A panel of three judges with the 9th Circuit Court of Appeals on Wednesday repeatedly questioned the state of Idaho’s decision to outlaw gender-affirming care for minors.
Specifically, they asked John Bursch, an attorney from the conservative legal firm Alliance Defending Freedom representing Attorney General Raúl Labrador’s office, how the law doesn’t discriminate based on sex and gender identity.
State legislators made it a felony in 2023 for medical providers to offer gender-affirming care, like cross-sex hormones or puberty blockers, for the purpose of treating gender dysphoria in minors.
However, parents can consent to those same types of treatments, like breast augmentations and plastic surgery, if their children are not transgender.
“How can you say that this is not related to sex ?” asked Judge Margaret McKeown.
“Breast removal for a girl who has cancer versus one who wants to appear to look like a boy – very different reasons for that medical treatment,” Bursch said. “Those are not the same treatments, even though the same procedure is being done.”
After several back and forth questions, McKeown didn’t seem convinced.
“It seems to me that in permitting the treatment there that you are creating a classification that distinguishes between cisgender and transgender,” she said.
Regardless, Bursch said parents have “no substantive due process right” to choose specific medical treatments for their children. Instead, he said, the state should be able to regulate, including banning, treatments it deems harmful.

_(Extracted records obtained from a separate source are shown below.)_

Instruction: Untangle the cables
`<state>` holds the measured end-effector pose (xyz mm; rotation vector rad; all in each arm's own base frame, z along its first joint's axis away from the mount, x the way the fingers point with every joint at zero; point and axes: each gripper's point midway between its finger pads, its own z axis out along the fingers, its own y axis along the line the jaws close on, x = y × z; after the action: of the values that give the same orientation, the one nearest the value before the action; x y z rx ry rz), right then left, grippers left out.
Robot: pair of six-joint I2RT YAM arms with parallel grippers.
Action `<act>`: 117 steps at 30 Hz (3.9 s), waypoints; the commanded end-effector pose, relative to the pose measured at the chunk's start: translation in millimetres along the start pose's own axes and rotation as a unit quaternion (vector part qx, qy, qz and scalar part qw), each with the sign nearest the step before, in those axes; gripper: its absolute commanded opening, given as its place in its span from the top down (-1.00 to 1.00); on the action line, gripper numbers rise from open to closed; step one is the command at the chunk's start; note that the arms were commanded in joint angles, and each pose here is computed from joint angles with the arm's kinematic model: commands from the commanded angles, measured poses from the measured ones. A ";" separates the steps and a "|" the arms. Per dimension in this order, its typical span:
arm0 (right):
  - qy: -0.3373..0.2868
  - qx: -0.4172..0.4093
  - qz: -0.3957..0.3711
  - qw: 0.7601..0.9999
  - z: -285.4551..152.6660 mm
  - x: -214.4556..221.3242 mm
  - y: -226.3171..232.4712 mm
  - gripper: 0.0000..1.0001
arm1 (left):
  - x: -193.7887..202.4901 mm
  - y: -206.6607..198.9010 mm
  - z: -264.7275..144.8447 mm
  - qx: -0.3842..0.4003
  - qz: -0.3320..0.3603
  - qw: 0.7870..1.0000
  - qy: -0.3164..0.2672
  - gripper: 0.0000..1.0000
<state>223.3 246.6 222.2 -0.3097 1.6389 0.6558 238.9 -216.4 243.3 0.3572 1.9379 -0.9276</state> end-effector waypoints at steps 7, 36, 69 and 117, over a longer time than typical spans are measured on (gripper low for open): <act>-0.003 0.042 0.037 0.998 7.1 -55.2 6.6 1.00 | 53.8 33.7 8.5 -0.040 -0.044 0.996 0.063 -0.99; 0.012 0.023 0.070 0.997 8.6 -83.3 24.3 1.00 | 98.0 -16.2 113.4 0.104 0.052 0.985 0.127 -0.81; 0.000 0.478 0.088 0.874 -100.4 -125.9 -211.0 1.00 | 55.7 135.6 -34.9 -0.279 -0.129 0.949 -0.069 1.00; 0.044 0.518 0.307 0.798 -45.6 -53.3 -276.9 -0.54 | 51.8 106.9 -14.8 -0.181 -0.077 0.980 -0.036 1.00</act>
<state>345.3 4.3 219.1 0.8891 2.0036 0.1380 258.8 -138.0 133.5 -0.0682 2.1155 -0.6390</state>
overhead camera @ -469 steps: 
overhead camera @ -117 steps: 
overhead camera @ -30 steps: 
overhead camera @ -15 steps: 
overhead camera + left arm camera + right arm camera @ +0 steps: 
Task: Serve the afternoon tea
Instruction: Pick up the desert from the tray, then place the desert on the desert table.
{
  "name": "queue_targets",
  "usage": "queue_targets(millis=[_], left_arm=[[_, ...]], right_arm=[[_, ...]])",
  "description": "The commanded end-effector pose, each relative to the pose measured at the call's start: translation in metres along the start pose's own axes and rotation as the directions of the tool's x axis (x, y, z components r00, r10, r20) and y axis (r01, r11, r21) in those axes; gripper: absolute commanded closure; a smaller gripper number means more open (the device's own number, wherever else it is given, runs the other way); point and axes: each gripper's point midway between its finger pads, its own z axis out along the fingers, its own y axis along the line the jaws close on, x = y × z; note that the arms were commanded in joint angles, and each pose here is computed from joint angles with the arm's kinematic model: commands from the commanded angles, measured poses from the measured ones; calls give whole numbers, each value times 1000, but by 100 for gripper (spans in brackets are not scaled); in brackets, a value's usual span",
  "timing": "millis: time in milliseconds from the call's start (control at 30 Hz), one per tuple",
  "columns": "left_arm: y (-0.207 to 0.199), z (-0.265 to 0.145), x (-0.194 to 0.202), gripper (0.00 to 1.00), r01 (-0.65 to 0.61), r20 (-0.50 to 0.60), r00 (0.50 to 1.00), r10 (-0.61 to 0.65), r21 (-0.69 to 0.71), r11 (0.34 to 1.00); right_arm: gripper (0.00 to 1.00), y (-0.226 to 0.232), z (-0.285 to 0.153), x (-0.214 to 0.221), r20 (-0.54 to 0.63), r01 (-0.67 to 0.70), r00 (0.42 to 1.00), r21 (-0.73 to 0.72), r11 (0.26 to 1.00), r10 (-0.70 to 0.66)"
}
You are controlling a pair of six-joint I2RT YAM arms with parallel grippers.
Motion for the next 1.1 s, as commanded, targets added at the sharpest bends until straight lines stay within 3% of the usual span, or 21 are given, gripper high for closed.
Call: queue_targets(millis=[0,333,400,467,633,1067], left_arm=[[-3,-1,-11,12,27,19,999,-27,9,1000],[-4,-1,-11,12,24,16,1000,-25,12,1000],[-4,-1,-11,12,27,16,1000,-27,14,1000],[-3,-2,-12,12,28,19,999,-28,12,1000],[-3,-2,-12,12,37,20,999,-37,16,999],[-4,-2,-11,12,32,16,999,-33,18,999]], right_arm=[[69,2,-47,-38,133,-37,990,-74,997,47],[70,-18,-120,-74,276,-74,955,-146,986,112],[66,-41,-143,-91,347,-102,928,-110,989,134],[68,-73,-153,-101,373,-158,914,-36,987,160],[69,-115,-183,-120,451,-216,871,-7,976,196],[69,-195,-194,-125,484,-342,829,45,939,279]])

“Do not require Idaho to use children as medical experiments,” Bursch said.
Surveys of the transgender community and dozens of studies have found gender-affirming care offers significant benefits to those experiencing gender dysphoria, including reductions in anxiety, depression and thoughts of self-harm.
There are risks associated with hormone therapy, including potential infertility and decreasing bone density.
Regret among patients is rare.
Chase Strangio, deputy director for the ACLU’s Transgender Justice division and attorney for the plaintiffs, said Idaho’s law “categorically bans” treatments based on a person’s identity and gender.
Elizabeth Hecker, an attorney with the U.S. Department of Justice’s Civil Rights division, backed Strangio’s argument, saying the statute entirely swivels on someone’s assigned sex at birth.
Bursch and the Idaho Attorney General’s office appealed a district court’s ruling that initially blocked the law from taking effect entirely as the lawsuit progressed. But in April, the U.S. Supreme Court significantly narrowed the injunction’s scope to apply only to the plaintiffs in the case, saying the lower court had overstepped its bounds.
The 9th Circuit panel has no deadline in which to issue its decision in this case.
Meanwhile, the U.S. Supreme Court said it would hear a case involving a similar law enacted in Tennessee during its upcoming session. An opinion is expected next summer.